Check back here for my progress in a couple of hours. And now... here we go. Stately, plump Buck Mulligan came from the stairhead....
Episode I: Telemachus
This flew by easier than I expected. I remember the effort it took me to follow the dialogue the first time around. It's like you're dropped in the middle of a real life conversation that you have to do your best to follow. Even though I had read A Portrait of the Artist as a Young Man and was familiar with some of the historical background, my best was not good enough and I spent a lot of time going "Huh? WHAT are they talking about now?" I also remember reading the word "Chrysostomos," looking it up and thinking that if I'm supposed to get all that just from a character opening his mouth, then I'm screwed. This time, though, I felt I was on top of it and that I could actually follow what everyone was saying and why they were saying it. I said hello to Chrysostomos, my old buddy. It was a good start and it's making me feel hopeful about the rest. :)
Favorite quote:
Favorite character:
Buck Mulligan. I can't help it. I just sympathize with Mercutio-like characters. (And isn't Mulligan more Mercutio to Stephen's Romeo than he is a fake-Horatio to Stephen's Hamlet, as people describe him?) I know he's vulgar, I know he's irreverent and I know he treats Stephen badly. I get why he's in the story. But, at the same time, The Ballad of Joking Jesus is funny. And I like people that don't take themselves seriously. I wouldn't mind reading more of Buck Mulligan.
Stuff to follow up on:
I want to read some of the things that were referenced here. (I'm reading an annotated edition, and I try to keep up with the notes as well, though I constantly forget to check them asI fool myself that I get what's happening I read ahead. Oh well.) Since making plans for what to read next is my favorite activity (much surpassing reading itself), here's my list:
Episode II: Nestor
Stephen teaching a history class. Some images that I loved (A pier is a disappointed bridge? That's actually quite brilliant, no matter what Mulligan would say.) This wasn't particularly hard to follow, even though Stephen started musing about history and the possible and Aristotle and all that jazz. (I wish I could say that, as a Philosophy major, I knew what he was talking about. But...yeah.) Still feeling good about myself, though.
Favorite quote:
Favorite character:
After confessing my appreciation for Buck Mulligan, you thought I'd say I liked the old anti-Semitic misogynistic teacher, didn't you? No, I like Stephen here. What was interesting was that all the people so far are immersed in culture in one way or another. They can spout endless quotes. Parts of their conversation are just citing Shakespeare/various Irish poets. But at the same time, it's clear that not all of them are the real thing. Mr. Deasy (the guy who hates Jews and women) quotes Iago to bolster his point, because it's Shakespeare, you know? It makes one like Stephen, who at least knows what he's talking/dreaming about.
Stuff to follow up on:
Episode III: Proteus
Ah, there it is. The feeling that the book moves faster than your mind. I actually have a theory about what's happening here, and in Modernism in general. (Yes, that's one snotty sentence.) In this chapter Stephen keeps repeating two German words: "Nacheinander" (one after another) and "Nebeneinander" (side by side). The ever-helpful notes told me that these terms were used by Lessing to distinguish between things you can present in writing and things you can present in the visual arts. The subject of poetry (and, generally, written stuff) is always a sequence of events, one after another, while the subject of a painting is a conglomerate of objects that are there at the same time, side by side, and you, as a viewer, can take your time in noticing them.

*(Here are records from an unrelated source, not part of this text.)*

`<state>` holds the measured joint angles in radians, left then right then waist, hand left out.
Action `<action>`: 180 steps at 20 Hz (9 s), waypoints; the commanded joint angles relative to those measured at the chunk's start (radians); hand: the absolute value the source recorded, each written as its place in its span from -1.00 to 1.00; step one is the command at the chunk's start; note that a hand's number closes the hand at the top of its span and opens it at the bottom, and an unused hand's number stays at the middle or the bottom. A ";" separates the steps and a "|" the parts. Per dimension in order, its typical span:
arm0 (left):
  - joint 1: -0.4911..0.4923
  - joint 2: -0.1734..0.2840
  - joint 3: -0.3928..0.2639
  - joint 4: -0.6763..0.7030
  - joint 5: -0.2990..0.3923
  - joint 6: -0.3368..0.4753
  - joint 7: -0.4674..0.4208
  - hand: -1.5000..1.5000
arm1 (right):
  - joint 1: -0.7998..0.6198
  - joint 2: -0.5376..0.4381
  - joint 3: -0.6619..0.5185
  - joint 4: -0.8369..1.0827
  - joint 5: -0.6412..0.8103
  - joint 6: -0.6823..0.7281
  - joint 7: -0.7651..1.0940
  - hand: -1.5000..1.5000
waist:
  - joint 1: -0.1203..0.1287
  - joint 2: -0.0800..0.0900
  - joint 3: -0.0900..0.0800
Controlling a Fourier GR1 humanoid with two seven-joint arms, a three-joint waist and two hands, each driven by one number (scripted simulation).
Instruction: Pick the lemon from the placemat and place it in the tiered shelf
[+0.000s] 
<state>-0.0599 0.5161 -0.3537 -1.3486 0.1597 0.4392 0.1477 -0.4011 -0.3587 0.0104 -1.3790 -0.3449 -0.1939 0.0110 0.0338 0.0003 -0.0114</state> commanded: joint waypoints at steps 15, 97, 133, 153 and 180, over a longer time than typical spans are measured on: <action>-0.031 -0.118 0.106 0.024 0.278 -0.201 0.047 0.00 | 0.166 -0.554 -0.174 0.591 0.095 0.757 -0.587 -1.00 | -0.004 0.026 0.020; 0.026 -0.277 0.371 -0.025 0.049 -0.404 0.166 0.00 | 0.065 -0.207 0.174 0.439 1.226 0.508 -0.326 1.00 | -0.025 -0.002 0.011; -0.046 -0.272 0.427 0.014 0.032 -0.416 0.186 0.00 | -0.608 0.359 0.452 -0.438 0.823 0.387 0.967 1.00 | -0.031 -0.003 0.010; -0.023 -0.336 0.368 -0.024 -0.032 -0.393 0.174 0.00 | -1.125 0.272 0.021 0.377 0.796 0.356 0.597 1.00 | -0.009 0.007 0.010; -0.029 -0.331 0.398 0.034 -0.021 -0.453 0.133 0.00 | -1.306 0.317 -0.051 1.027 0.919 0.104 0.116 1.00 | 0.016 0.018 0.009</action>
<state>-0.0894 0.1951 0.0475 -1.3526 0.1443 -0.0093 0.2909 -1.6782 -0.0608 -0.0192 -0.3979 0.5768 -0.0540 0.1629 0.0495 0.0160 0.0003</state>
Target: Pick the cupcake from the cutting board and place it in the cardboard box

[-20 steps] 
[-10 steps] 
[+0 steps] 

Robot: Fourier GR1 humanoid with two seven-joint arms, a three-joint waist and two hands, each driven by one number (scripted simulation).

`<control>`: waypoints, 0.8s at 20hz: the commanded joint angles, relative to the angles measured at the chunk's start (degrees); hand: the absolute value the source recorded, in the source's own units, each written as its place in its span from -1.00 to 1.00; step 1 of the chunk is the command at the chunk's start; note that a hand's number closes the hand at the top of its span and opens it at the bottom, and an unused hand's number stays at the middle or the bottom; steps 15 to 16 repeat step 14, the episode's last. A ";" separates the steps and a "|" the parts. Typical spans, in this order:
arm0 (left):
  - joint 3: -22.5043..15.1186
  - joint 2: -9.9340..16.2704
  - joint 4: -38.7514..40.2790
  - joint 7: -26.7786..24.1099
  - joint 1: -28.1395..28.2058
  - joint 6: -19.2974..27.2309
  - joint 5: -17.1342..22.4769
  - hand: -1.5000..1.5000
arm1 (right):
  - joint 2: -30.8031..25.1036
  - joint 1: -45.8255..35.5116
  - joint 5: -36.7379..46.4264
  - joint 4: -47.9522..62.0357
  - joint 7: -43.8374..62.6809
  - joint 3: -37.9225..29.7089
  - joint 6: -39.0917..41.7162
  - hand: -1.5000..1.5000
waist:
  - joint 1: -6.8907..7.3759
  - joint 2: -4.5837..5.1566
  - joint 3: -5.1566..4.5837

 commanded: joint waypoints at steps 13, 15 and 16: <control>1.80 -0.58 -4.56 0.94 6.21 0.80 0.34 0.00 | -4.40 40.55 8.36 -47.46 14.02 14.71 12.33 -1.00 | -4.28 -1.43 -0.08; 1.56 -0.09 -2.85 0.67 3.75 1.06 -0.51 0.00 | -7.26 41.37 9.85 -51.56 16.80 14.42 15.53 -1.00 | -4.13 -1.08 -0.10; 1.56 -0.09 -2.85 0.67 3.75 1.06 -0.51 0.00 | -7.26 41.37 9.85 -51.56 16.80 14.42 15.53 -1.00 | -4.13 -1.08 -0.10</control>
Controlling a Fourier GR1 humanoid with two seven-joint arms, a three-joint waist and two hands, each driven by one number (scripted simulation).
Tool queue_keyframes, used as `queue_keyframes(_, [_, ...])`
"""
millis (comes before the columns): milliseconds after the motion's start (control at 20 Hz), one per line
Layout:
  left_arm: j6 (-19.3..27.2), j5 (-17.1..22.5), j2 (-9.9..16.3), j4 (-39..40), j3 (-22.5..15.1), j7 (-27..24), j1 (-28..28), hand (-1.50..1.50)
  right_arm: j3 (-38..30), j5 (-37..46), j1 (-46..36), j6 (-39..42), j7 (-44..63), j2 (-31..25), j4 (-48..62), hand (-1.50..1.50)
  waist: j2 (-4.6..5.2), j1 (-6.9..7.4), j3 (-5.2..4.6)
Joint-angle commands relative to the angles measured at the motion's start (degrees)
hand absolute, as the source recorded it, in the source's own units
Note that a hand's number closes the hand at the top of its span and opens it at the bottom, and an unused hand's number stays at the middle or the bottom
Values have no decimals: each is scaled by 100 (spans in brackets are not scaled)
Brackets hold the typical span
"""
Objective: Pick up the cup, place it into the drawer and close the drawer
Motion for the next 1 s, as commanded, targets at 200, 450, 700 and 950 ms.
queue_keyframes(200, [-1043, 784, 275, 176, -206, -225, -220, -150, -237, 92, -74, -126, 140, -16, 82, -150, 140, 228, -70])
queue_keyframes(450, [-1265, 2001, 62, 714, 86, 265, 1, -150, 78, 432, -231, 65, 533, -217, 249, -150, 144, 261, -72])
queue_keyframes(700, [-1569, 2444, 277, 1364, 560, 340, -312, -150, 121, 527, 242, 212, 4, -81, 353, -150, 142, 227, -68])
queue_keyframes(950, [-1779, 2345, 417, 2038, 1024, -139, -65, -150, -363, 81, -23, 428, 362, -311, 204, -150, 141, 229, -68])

Reading this explanation, I thought it fit Joyce unexpectedly well. To me it looks like what Joyce is doing here is precisely putting things side by side. Instead of getting the normal sequence of events, you get an image of everything the characters remember about their lives and about history. Everything they ever learned or lived is there simultaneously, mixed with the present. This is not a narrative in the traditional sense, this is more like a painting. It's an effort to say everything at once. And that's also why one can't take it all in immediately.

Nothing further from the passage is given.